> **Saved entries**

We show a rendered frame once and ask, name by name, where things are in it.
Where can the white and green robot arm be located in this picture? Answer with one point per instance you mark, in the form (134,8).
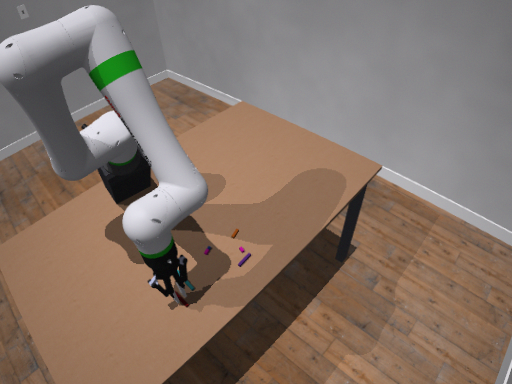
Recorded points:
(32,65)

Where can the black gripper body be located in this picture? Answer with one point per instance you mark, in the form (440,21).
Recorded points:
(160,274)

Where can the red rod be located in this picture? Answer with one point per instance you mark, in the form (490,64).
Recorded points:
(182,300)

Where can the purple rod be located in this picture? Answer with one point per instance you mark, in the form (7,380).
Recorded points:
(244,260)

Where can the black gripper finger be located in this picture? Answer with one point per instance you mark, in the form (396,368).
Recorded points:
(183,274)
(169,289)

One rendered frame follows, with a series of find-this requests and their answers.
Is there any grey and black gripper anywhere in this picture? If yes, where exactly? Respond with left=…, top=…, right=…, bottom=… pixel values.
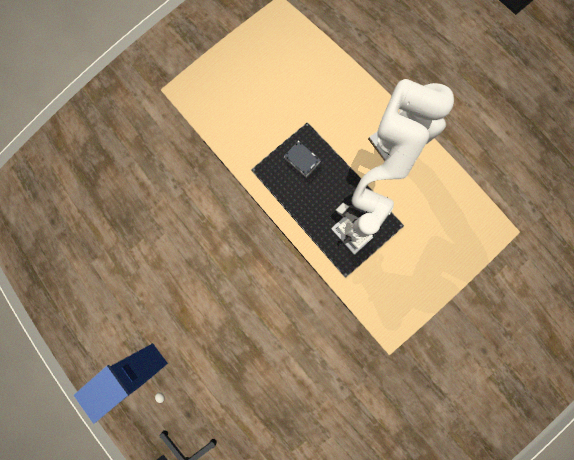
left=343, top=228, right=362, bottom=244

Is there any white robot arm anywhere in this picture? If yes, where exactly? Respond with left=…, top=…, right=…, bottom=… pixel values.
left=336, top=79, right=454, bottom=237

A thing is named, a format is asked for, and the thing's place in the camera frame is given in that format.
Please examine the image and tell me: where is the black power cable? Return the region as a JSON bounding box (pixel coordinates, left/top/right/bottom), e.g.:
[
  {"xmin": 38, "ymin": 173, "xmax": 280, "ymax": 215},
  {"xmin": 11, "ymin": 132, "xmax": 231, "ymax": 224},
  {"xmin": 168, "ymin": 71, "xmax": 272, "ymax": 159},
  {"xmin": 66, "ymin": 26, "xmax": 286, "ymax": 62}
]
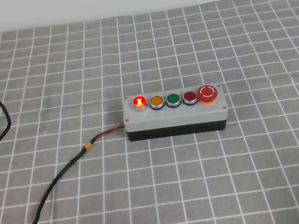
[{"xmin": 0, "ymin": 75, "xmax": 137, "ymax": 224}]

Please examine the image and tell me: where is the grey button switch box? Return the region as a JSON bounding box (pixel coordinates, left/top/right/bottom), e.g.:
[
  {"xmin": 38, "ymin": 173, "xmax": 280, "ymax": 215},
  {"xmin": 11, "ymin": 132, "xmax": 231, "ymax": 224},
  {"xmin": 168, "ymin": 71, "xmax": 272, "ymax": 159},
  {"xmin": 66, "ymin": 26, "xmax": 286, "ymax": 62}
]
[{"xmin": 122, "ymin": 84, "xmax": 228, "ymax": 141}]

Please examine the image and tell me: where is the grey checked tablecloth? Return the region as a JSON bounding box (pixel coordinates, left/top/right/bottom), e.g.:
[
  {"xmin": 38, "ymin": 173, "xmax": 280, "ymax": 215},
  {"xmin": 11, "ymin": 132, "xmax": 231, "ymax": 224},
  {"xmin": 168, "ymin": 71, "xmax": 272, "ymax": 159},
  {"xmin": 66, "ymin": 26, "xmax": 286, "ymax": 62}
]
[{"xmin": 0, "ymin": 0, "xmax": 299, "ymax": 224}]

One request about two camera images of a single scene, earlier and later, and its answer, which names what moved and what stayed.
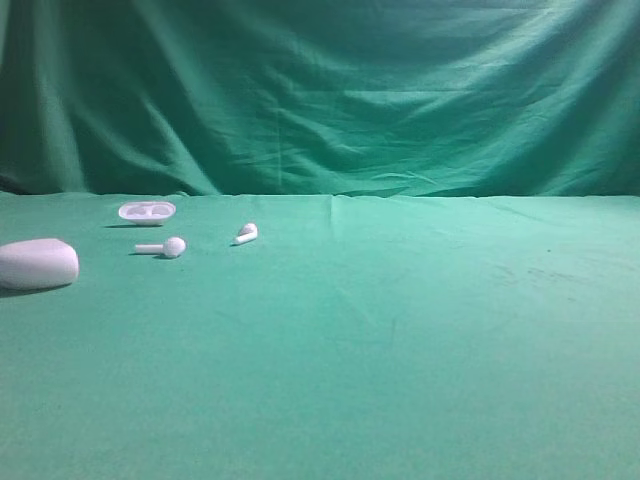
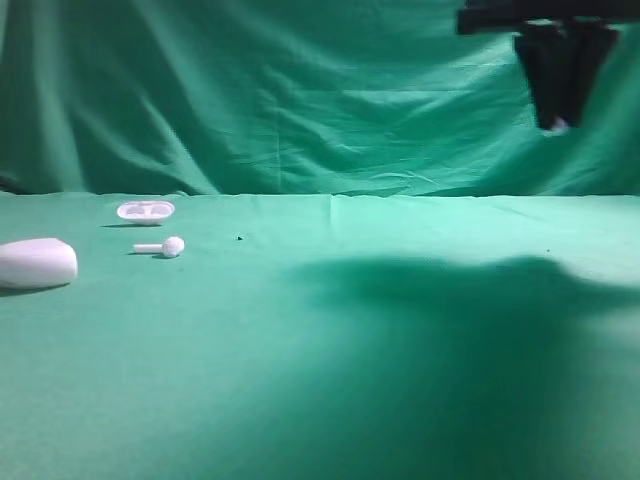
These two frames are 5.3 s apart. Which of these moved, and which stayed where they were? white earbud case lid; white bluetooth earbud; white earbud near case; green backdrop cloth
Moved: white bluetooth earbud
Stayed: green backdrop cloth; white earbud case lid; white earbud near case
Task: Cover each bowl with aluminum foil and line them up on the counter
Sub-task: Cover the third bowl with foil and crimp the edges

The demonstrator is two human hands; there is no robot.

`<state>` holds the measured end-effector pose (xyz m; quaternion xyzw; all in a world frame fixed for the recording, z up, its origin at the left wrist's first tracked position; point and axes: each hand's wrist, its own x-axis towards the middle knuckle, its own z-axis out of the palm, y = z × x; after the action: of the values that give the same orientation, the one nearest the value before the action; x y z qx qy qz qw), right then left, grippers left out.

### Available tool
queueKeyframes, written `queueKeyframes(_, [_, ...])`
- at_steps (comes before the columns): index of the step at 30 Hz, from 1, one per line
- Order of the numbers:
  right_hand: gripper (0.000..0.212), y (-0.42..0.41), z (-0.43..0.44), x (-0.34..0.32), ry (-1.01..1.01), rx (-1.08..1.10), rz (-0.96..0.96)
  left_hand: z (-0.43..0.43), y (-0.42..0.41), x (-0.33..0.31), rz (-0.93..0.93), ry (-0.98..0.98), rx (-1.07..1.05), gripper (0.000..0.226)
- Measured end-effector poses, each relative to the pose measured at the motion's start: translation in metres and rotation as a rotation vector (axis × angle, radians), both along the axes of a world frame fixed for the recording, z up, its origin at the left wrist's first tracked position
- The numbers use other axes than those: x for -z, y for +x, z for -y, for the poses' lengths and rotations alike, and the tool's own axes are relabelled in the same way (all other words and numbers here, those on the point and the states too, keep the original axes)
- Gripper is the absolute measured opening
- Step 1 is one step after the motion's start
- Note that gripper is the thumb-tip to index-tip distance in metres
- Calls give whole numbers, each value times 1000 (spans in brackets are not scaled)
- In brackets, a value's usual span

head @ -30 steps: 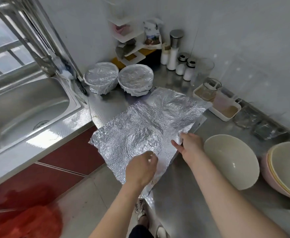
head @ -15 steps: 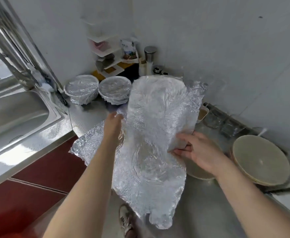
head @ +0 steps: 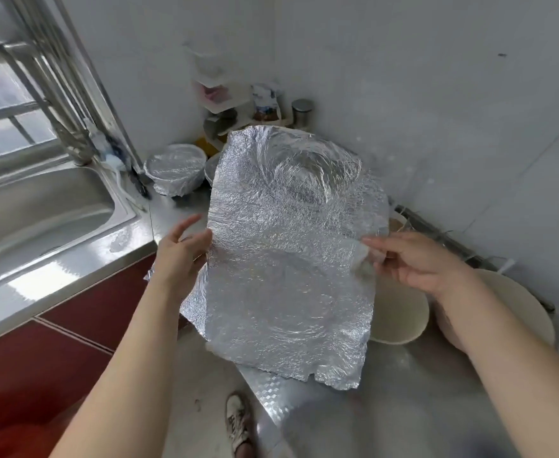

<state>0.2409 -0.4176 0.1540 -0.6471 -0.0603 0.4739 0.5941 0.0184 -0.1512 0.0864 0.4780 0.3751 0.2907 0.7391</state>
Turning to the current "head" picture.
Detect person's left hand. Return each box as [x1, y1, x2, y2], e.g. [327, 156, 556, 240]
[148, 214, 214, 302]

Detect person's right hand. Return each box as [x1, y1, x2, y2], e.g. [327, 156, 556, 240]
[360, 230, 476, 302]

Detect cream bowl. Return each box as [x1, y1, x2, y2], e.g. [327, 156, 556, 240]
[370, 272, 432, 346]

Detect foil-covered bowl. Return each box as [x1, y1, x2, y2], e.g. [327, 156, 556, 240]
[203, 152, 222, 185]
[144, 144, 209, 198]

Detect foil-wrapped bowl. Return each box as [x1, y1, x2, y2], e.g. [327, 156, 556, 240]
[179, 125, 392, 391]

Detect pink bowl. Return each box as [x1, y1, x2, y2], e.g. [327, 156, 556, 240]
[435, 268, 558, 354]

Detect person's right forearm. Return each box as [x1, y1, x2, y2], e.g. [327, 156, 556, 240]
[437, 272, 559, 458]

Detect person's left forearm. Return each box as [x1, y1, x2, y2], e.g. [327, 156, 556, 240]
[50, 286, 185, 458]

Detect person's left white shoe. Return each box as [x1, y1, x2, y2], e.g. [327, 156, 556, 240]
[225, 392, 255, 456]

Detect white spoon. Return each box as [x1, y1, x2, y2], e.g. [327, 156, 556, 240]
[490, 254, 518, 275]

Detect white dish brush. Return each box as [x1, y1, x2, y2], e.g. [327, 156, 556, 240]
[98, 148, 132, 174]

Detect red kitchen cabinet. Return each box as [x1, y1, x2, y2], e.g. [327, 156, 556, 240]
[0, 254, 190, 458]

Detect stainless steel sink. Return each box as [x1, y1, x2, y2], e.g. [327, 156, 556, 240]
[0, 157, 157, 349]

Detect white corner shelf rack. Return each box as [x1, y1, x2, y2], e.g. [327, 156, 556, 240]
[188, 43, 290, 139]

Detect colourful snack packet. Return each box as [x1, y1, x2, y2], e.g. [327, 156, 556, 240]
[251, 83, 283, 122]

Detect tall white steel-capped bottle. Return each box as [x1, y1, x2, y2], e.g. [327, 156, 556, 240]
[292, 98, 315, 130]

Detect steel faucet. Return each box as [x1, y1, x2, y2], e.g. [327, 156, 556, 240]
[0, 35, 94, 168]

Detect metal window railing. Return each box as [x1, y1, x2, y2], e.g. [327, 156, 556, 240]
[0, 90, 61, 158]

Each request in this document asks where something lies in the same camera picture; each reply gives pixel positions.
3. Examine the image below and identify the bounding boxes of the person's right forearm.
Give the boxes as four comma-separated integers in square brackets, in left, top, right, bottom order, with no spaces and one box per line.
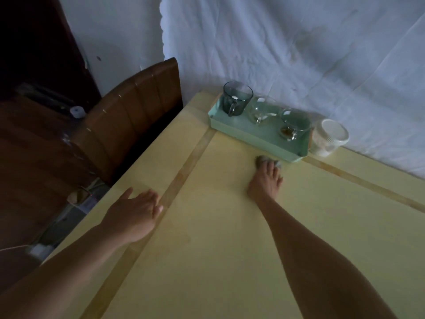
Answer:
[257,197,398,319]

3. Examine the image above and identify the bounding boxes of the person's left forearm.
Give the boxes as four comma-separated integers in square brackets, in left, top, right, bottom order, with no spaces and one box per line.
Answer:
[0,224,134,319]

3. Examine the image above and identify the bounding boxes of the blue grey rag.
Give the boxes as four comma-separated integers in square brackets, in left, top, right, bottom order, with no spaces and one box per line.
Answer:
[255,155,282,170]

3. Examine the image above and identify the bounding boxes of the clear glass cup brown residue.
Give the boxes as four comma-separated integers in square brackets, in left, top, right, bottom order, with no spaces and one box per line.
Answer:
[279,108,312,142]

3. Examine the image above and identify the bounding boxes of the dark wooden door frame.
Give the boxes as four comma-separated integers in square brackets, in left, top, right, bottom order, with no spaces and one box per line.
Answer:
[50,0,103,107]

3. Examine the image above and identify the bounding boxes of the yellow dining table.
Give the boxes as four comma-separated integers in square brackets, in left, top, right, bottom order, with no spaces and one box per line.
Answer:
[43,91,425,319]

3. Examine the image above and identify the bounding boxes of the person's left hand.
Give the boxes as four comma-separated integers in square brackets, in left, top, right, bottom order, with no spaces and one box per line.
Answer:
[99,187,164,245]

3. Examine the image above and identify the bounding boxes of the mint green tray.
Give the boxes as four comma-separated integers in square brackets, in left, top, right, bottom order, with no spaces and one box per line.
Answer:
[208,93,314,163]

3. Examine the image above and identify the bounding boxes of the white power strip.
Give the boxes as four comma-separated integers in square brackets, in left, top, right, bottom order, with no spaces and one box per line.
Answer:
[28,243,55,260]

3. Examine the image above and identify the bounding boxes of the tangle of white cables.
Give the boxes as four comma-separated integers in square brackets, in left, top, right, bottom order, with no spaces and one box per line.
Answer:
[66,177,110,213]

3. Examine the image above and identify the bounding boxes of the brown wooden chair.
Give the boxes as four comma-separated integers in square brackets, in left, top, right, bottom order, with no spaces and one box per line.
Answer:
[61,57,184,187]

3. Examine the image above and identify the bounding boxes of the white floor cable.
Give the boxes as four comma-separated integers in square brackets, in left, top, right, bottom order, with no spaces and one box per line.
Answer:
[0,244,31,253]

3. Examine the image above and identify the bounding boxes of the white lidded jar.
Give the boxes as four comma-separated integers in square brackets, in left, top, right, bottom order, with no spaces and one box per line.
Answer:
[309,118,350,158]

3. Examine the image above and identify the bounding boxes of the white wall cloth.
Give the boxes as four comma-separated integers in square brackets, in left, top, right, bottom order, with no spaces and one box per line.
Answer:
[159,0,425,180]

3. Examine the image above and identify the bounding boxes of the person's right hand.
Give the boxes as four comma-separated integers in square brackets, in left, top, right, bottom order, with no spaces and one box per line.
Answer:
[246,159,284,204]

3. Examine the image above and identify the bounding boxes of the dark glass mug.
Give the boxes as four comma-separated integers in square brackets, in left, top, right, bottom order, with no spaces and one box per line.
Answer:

> **THE TASK**
Copy all lines from the data that hold the word "located".

> **ANSWER AREA**
Where can the white and green robot arm be located in this picture? Answer with one point per instance you mark, in the form (134,8).
Where can the black gripper body be located in this picture? Answer with one point per instance you mark, in the form (440,21).
Where can the red rod be located in this picture? Answer with one point per instance you mark, in the form (490,64).
Where can the purple rod be located in this picture? Answer with one point per instance you mark, in the form (7,380).
Where can the black gripper finger be located in this picture? Answer with one point per instance you mark, in the form (396,368).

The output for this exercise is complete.